Would it be OK to collect old leaves now, in late summer? And do they need to be cleaned and by what method? I read boil them; don't boil them; dry them in the sun; store them in bags, etc. - lots of different ideas.

I would like to know if is would be ok to collect some in a local preserve where I know they do not spray and select some clean, dry ones - lay they out in the baking sun for a while and add a few. 

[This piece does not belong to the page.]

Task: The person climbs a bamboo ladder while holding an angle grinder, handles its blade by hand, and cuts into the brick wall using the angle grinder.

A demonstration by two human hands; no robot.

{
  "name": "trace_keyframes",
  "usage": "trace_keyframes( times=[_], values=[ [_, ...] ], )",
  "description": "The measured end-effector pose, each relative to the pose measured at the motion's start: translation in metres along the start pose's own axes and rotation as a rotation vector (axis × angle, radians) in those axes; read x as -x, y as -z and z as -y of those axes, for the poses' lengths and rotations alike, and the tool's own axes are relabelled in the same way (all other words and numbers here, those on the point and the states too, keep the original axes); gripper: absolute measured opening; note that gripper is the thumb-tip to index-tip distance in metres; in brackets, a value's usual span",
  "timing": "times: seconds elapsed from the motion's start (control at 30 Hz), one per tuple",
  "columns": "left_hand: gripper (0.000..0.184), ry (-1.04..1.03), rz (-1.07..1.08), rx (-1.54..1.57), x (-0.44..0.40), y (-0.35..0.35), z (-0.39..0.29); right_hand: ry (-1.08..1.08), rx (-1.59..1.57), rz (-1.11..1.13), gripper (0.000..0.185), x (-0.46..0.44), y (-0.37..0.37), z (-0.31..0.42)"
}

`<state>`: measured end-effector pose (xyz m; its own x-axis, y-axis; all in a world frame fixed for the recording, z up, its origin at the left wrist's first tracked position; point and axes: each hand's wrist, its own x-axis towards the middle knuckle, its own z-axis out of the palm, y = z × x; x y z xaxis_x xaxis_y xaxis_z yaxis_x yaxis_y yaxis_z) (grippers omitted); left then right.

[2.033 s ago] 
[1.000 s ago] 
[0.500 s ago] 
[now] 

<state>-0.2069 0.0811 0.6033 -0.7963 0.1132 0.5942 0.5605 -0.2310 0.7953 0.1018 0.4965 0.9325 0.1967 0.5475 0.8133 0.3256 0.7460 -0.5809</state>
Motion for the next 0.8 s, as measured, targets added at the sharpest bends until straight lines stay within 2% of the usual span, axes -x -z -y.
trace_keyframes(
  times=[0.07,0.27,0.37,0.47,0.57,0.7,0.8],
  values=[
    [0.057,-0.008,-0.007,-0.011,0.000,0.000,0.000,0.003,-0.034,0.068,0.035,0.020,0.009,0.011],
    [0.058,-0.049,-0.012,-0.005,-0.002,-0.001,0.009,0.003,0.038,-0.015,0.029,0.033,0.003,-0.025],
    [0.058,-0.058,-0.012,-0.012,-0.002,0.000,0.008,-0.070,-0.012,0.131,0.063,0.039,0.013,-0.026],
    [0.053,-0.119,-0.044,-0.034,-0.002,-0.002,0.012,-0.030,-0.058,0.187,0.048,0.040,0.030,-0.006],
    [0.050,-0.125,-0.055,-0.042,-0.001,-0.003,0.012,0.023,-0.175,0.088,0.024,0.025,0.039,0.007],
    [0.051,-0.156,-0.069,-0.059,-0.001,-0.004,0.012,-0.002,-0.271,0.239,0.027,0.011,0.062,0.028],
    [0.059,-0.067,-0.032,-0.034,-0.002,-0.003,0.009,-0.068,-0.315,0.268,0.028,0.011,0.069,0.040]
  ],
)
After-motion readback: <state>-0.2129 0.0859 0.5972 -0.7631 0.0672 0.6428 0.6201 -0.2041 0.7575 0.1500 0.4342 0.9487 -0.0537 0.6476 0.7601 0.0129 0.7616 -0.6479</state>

OR do they need more preparation?

Are there any problems with adding oak leaves or other hardwood leaves to an aquarium?


----------



## 1077 (Apr 16, 2008)

I use leaves in pleco tank and gather them in the fall after they have fallen from the trees and are brown/dried.(don't use green ones)
I then take however many I plan to use in the aquarium and soak em overnight in bucket of plain tapwater.
Remaining leaves I keep in plastic 1 gal freezer bags until those in the aquarium pretty much dissolve into nothing but stem.
The use of these can stain the water with tannins but tannin's are harmless to fishes/shrimp's.


----------



## Byron (Mar 7, 2009)

I do much the same, except I don't wash them, but then i collect them from under my oak tree in my back garden and I use no chemicals or substances other than water on my garden. It is important to make sure they are completely "dry" and dead, having fallen from the tree. I lay them out to completely dry any moisture, then into plastic fish bags.

I see no value to boiling them. There are a couple reasons for using leaves. One is purely decorative, as a litter of leaves on the substrate is authentic; some fish need these for spawning. But another value is the formation of infusoria which is a great source of food for fry, grazing fish like pleco, Farlowella, etc, and of course shrimp and snails.

I use oak, and have read that beech is also good. Other trees may be, I can't say. You can also buy dry almond leaves in some fish stores for this purpose, but collecting them will save you money.

Byron.


----------



## grannyfish (Jul 14, 2012)

Thanks for the responses. I have added a couple oak leaves and my shrimp are checking them out.


----------